My question is, say i have an int array and I pass that into a function like `
int main(){
int *a = malloc(sizeof(int*)*4);
// add values to a
p(a);
}
void p(int *a){
int *b = malloc(sizeof(int*)*4)
b = a;
// change values in b
//print a b
}`
What is the correct way to do this so that whatever changes I make to b do not affect the values in a?
Upvotes: 6
Views: 50581
Reputation: 1004
void p(int *a){
int *b = malloc(sizeof(int*)*4)
int size=4;
while(size>=0){
b[size--]=a[size--];
}
// change values in b
//print a b
}
This should work!
Upvotes: 0
Reputation: 434
In your 'p' method, you're assigning pointer b to be pointer a, or, in otherwords, you're making b point to what a points to. Any changes to b will cause changes to a since they both wind up pointing to the same block of memory.
Use memcpy to copy blocks of memory.

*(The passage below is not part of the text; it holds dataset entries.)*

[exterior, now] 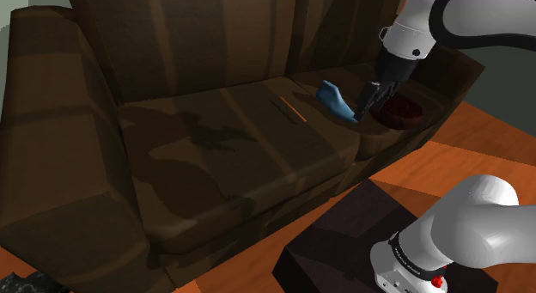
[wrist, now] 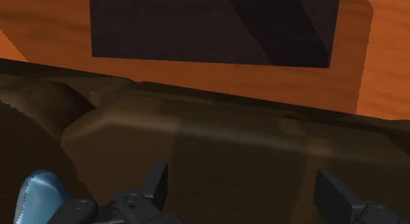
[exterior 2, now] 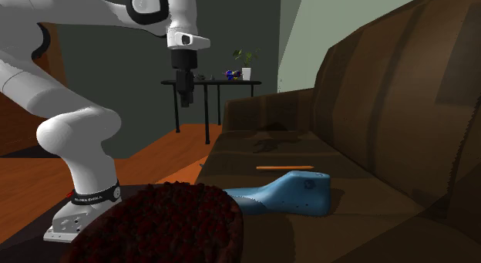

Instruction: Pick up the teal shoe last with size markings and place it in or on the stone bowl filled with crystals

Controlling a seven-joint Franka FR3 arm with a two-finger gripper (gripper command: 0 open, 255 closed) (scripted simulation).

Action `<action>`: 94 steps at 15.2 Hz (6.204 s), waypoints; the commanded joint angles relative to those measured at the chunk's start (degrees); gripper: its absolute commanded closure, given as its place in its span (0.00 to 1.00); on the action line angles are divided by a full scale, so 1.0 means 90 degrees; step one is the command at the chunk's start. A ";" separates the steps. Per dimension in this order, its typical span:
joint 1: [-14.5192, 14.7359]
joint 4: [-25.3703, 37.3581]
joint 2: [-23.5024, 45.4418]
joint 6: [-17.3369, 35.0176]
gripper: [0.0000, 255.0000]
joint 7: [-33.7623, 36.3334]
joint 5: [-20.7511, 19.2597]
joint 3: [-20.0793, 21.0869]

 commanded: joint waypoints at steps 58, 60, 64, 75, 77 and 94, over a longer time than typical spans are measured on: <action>-0.0783 0.3091 0.6064 0.3646 1.00 -0.3045 0.1155 -0.2217; -0.0778 0.3185 0.5997 0.3494 1.00 -0.2998 0.1105 -0.2226; -0.0771 0.3390 0.5879 0.3186 1.00 -0.2911 0.1017 -0.2240; -0.0766 0.4080 0.5666 0.2311 1.00 -0.2720 0.0848 -0.2263; -0.0767 0.4226 0.5645 0.2147 1.00 -0.2692 0.0829 -0.2266; -0.1019 0.4855 0.5203 0.1052 1.00 -0.2998 0.0678 -0.2506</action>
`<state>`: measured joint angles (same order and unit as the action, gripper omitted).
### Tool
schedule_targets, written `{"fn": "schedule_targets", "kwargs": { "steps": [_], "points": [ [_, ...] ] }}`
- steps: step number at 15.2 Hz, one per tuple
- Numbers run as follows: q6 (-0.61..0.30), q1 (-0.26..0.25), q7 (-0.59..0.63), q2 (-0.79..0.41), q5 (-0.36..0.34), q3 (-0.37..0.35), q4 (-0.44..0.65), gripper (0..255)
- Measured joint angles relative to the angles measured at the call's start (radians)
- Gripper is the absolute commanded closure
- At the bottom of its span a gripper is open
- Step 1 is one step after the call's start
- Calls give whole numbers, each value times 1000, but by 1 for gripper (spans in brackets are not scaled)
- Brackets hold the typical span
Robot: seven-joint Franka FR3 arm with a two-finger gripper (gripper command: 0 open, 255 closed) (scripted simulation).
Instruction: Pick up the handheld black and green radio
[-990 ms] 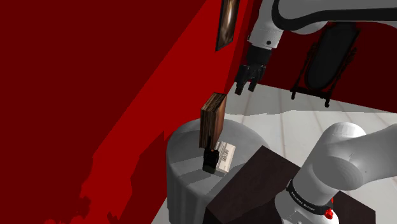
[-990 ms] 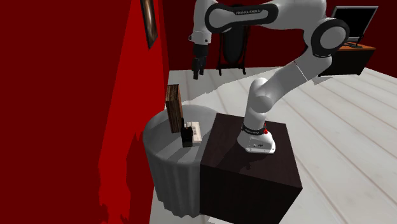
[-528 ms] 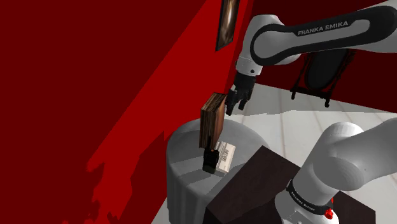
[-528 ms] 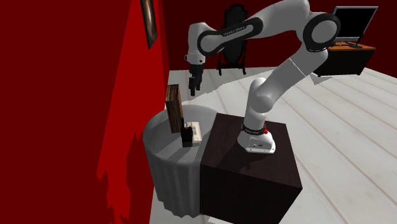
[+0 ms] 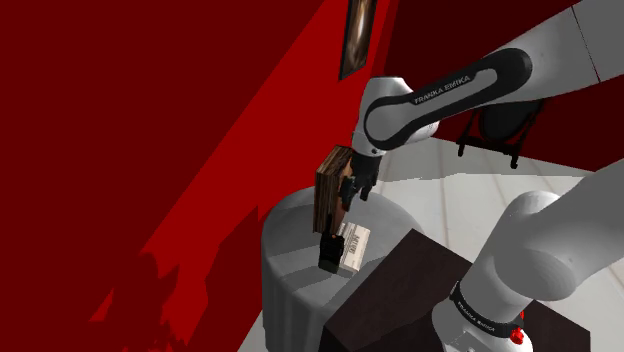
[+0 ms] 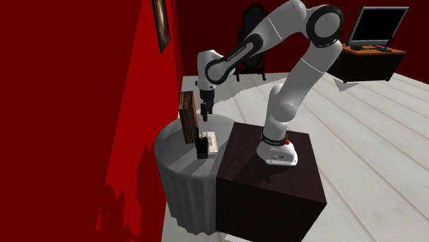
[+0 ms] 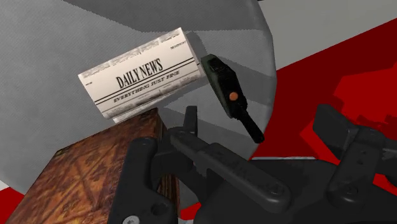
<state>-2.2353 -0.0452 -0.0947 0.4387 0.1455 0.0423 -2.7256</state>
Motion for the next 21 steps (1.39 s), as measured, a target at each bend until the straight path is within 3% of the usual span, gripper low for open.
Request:
{"fn": "schedule_targets", "kwargs": {
  "steps": [7, 16, 17, 21],
  "points": [
    [-247, -46, -76, -282, 74, 3, -11, 0],
    [-406, -64, -155, -456, 158, 0, -11, 0],
    [-414, -65, -159, -464, 163, -1, -10, 255],
    [-420, -66, -162, -469, 167, -2, -9, 255]
  ]
}}
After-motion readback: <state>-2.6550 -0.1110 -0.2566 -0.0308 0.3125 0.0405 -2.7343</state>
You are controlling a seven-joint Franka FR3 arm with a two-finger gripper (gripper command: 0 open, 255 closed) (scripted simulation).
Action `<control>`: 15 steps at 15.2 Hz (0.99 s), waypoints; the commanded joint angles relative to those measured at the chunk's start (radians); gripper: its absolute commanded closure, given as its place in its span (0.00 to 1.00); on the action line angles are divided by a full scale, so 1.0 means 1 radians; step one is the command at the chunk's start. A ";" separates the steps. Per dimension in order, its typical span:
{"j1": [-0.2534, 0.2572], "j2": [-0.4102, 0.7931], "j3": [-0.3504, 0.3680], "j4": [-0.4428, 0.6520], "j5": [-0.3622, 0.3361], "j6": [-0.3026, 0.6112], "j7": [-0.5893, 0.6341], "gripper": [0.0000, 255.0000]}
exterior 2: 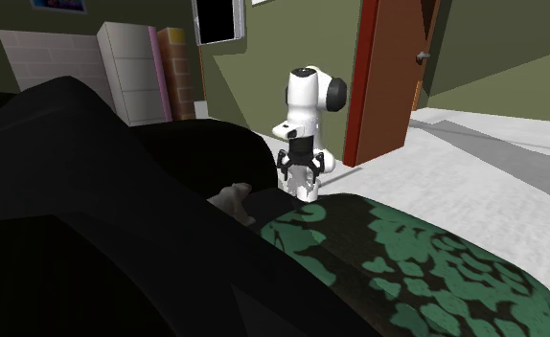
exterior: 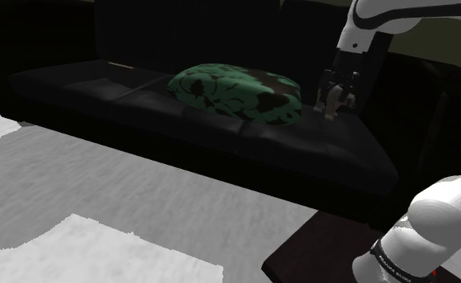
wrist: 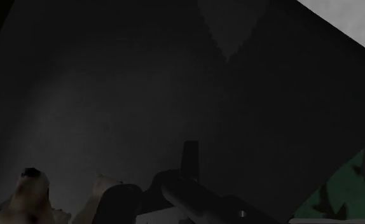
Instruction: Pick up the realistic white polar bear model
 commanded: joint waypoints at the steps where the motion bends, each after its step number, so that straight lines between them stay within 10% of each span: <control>1: -0.025 0.039 -0.020 0.038 -0.012 0.004 0.019 0.00; 15: -0.169 0.324 -0.165 0.413 -0.046 -0.058 0.119 0.00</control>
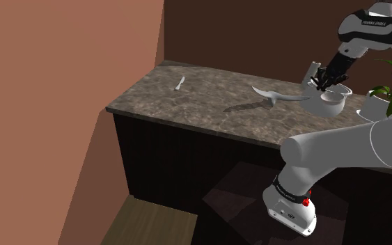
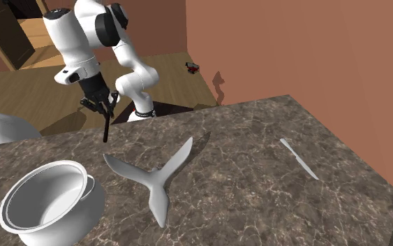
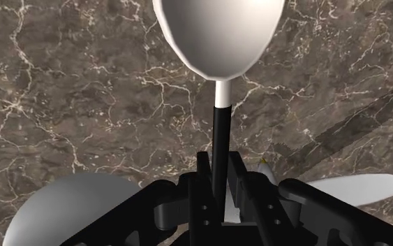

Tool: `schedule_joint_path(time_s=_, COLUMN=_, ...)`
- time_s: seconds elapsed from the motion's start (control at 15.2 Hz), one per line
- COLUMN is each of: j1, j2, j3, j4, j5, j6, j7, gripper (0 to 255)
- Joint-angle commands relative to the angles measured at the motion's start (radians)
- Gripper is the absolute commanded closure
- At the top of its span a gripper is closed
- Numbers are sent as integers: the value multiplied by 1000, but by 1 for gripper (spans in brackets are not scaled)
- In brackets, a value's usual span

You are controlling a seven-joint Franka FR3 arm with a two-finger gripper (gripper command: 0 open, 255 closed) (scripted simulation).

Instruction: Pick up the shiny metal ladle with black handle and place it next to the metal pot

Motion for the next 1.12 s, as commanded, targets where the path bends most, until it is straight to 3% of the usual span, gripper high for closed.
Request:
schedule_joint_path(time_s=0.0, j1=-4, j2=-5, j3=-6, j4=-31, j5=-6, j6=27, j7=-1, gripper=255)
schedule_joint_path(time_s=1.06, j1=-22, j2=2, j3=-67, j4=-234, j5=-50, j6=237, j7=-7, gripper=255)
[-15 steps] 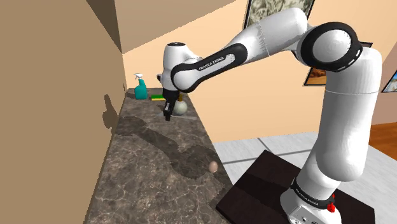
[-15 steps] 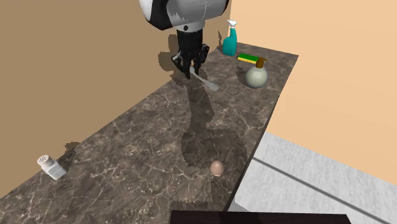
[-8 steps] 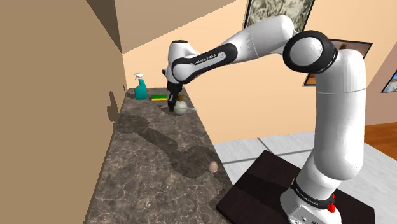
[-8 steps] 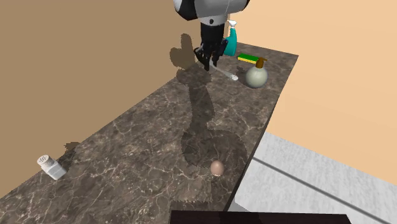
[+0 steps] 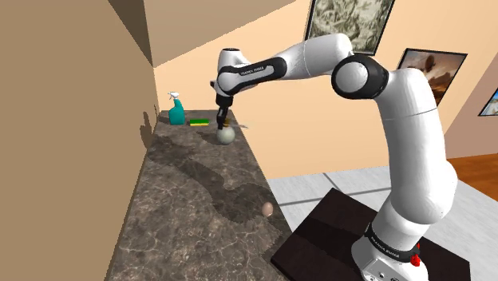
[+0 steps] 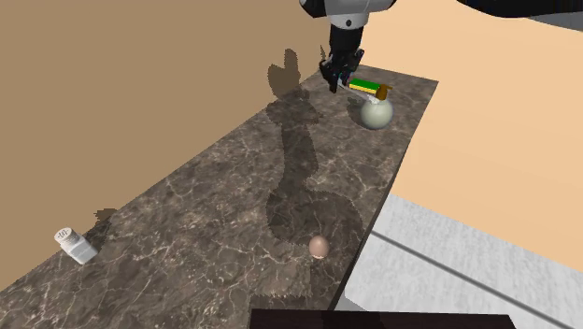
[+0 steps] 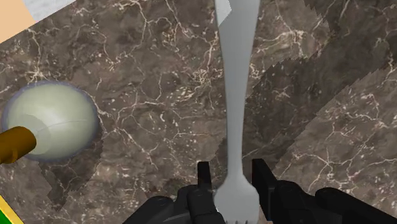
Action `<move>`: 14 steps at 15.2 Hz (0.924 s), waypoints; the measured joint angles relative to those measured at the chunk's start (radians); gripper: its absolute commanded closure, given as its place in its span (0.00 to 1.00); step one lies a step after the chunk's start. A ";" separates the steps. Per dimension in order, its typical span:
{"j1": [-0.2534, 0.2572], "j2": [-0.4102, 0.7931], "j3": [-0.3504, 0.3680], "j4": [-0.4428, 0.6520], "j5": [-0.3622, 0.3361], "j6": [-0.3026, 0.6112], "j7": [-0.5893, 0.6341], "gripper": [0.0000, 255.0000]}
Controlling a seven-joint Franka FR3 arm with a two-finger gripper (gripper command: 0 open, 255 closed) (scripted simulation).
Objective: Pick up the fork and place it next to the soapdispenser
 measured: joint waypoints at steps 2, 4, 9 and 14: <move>-0.010 0.077 -0.009 0.126 0.000 -0.047 -0.034 1.00; -0.022 0.157 -0.017 0.259 0.001 -0.099 -0.070 1.00; -0.036 0.251 -0.025 0.381 0.001 -0.127 -0.107 1.00; -0.038 0.271 -0.027 0.349 -0.003 -0.075 -0.105 1.00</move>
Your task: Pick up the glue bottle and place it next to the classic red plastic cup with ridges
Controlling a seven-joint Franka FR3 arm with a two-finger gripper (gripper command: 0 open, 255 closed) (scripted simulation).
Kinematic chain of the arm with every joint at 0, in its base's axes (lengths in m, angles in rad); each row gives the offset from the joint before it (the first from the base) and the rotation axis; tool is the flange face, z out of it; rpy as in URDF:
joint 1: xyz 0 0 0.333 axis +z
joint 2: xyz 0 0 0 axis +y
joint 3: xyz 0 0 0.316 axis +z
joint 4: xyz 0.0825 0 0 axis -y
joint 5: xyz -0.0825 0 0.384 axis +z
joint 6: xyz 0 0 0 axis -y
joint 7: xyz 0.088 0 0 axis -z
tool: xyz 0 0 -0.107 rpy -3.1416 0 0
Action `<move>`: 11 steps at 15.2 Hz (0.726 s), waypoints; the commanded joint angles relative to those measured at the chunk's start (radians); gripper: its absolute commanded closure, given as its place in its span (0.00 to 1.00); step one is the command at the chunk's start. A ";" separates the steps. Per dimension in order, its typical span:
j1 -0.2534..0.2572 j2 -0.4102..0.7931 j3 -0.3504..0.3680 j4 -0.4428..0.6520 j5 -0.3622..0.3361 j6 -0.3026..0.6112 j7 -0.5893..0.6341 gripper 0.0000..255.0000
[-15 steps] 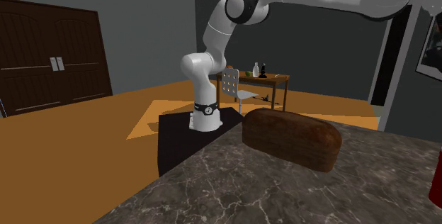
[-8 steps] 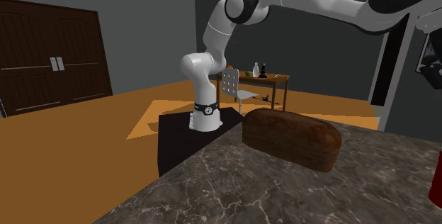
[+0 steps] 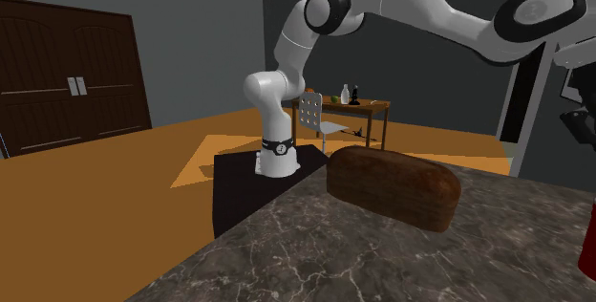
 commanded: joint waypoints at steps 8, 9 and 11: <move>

It would look something like this:
#include <string.h>
#include <stdlib.h>
void p(int *a){
int *b = (int*)malloc(sizeof(int)*4);
memcpy(b, a, sizeof(int)*4);
//make changes to b.
b[0] = 6;
b[1] = 7;
b[2] = 8;
b[3] = 9;
}
int main(int argc, char **argv)
{
int *a = (int*)malloc(sizeof(int)*4);
// add values to a
a[0] = 1;
a[1] = 2;
a[2] = 3;
a[3] = 4;
p(a);
return 0;
}
Upvotes: 7
Reputation: 11669
You are pointing a
and b
to two different blocks of memory and then assigning b
to the block pointed to by a
, causing a memory leak.
And since you are not returning anything from your function p()
, you can allocate b
on stack (I wonder what you are doing with it).
If your intention is to copy the data pointed to by these pointers, you can use memcpy
or copy element by element as others have suggested.
Upvotes: 0
Reputation: 29266
Just assigning the pointer means b
is pointing to the same chunk of memory as a
and the memory you just allocated "for b
" has leaked. It's allocated but you can't free it any more.
To copy the array you need to well, copy it.
Easy way is lookup the various memcpy
methods, or just do it the longer way
for (int i = 0; i < 4; i++) {
b[i] = a[i];
}
You need to know about "shallow copy" and "deep copy" - since you have an array of int*
, what I put above is a shallow copy. If you need to copy the contents that each int*
points to, you'll need something more complex again.